Op 25 maart 2021 heeft de Rechtbank Den Haag uitspraak gedaan in een bestuursrechtelijke zaak tussen een eiser, wonende in Frankrijk, en het Centraal Administratiekantoor (CAK) als verweerder. De zaak betreft de definitieve jaarafrekeningen van de buitenlandbijdrage ingevolge de Zorgverzekeringswet (Zvw) voor de zorgjaren 2016 en 2017. Eiser heeft bezwaar gemaakt tegen de besluiten van het CAK, waarin de buitenlandbijdrage voor 2016 is vastgesteld op € 608,54 en voor 2017 op € 2.788,95. Eiser heeft in beroep aangevoerd dat de berekeningen van verweerder niet juist zijn en dat hij niet verantwoordelijk kan worden gehouden voor bedragen die niet door verweerder zijn ontvangen.

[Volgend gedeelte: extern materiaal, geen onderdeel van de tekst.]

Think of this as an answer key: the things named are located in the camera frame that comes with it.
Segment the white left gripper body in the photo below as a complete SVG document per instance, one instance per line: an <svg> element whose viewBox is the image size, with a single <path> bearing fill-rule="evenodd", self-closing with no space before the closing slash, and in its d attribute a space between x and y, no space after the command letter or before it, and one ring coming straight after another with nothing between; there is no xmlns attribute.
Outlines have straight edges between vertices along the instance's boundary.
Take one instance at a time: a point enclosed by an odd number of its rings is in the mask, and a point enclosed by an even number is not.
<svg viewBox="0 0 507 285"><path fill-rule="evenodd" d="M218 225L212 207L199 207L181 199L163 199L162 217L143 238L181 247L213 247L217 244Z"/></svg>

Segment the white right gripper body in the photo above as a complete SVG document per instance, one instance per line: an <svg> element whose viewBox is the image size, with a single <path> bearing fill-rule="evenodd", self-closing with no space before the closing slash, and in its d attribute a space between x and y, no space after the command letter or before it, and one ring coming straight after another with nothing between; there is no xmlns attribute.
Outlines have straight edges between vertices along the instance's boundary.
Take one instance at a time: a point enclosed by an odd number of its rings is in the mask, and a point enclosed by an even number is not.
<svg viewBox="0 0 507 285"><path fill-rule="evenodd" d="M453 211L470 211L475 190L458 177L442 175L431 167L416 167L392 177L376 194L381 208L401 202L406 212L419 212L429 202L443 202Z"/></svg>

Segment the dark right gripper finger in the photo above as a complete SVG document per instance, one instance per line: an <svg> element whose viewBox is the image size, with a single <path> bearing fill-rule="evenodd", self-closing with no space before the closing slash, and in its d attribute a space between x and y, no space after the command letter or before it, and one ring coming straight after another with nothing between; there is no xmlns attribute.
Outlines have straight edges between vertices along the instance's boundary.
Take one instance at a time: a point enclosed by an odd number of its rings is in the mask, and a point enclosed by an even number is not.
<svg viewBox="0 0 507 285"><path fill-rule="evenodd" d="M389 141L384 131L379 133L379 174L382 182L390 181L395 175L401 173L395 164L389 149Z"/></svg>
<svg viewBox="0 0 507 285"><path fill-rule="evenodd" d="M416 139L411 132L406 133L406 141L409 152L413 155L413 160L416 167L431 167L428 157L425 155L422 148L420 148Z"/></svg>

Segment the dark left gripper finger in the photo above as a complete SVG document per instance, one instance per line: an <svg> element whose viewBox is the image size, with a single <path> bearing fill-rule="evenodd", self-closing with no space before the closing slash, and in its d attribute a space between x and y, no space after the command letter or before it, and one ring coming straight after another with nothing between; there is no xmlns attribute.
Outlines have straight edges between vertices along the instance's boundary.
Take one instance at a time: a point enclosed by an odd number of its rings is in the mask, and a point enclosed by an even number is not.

De rechtbank heeft vastgesteld dat het CAK de voorgeschreven berekeningssystematiek correct heeft gevolgd. Eiser is als verdragsgerechtigde aangemerkt op basis van de Europese Verordening 883/2004, wat hem recht geeft op medische zorg in Frankrijk ten laste van Nederland. De rechtbank heeft overwogen dat de berekeningswijze van de buitenlandbijdrage, zoals vastgelegd in de Zvw en de Regeling zorgverzekering, rechtmatig is toegepast. Eiser heeft zijn stellingen niet onderbouwd, waardoor de rechtbank zijn beroep ongegrond heeft verklaard.
De rechtbank heeft geconcludeerd dat de beroepsgronden van eiser niet kunnen slagen, omdat het CAK de dwingendrechtelijk voorgeschreven systematiek op de juiste wijze heeft toegepast. De uitspraak is openbaar uitgesproken en er is geen aanleiding voor een proceskostenveroordeling. Eiser kan binnen zes weken na verzending van de uitspraak hoger beroep instellen bij de Centrale Raad van Beroep.